*Your goal*:
What you return should be the full listing, copied exactly and stripped of its pictures.

*Data excerpt*:
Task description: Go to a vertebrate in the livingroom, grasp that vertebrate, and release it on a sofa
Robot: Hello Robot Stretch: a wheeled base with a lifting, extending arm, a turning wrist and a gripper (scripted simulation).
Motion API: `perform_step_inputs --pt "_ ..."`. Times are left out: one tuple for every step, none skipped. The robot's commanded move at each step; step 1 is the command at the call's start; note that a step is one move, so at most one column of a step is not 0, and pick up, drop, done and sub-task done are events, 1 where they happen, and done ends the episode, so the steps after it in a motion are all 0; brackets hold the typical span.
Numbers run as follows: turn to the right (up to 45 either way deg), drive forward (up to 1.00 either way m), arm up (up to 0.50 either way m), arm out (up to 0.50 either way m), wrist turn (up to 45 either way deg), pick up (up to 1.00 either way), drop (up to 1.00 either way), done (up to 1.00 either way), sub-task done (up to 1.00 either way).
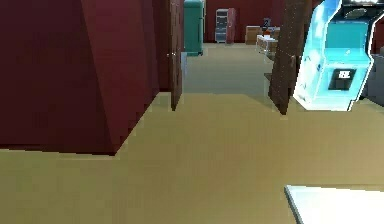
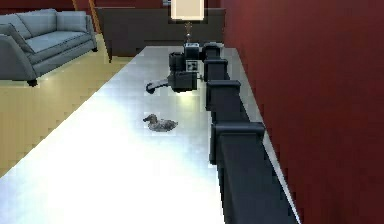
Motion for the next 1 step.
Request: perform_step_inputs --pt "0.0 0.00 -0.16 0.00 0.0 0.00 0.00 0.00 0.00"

*Answer for this exercise*:
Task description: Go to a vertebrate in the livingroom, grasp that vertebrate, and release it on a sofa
Robot: Hello Robot Stretch: a wheeled base with a lifting, extending arm, a turning wrist and a gripper (scripted simulation).
Motion API: `perform_step_inputs --pt "_ ..."`. Times are left out: one tuple for every step, none skipped. The robot's commanded move at each step; step 1 is the command at the call's start; note that a step is one move, so at most one column of a step is not 0, and pick up, drop, done and sub-task done are events, 1 where they happen, and done ends the episode, so the steps after it in a motion are all 0; brackets hold the typical span.
Numbers run as follows: turn to the right (up to 45 either way deg), drive forward (up to 1.00 either way m), arm up (up to 0.50 either way m), arm out (up to 0.50 either way m), wrist turn (up to 45 either way deg), pick up (up to 1.00 either way), drop (up to 1.00 either way), done (up to 1.00 either way), sub-task done (up to 1.00 either way).
Motion for the next 1 step.
Request: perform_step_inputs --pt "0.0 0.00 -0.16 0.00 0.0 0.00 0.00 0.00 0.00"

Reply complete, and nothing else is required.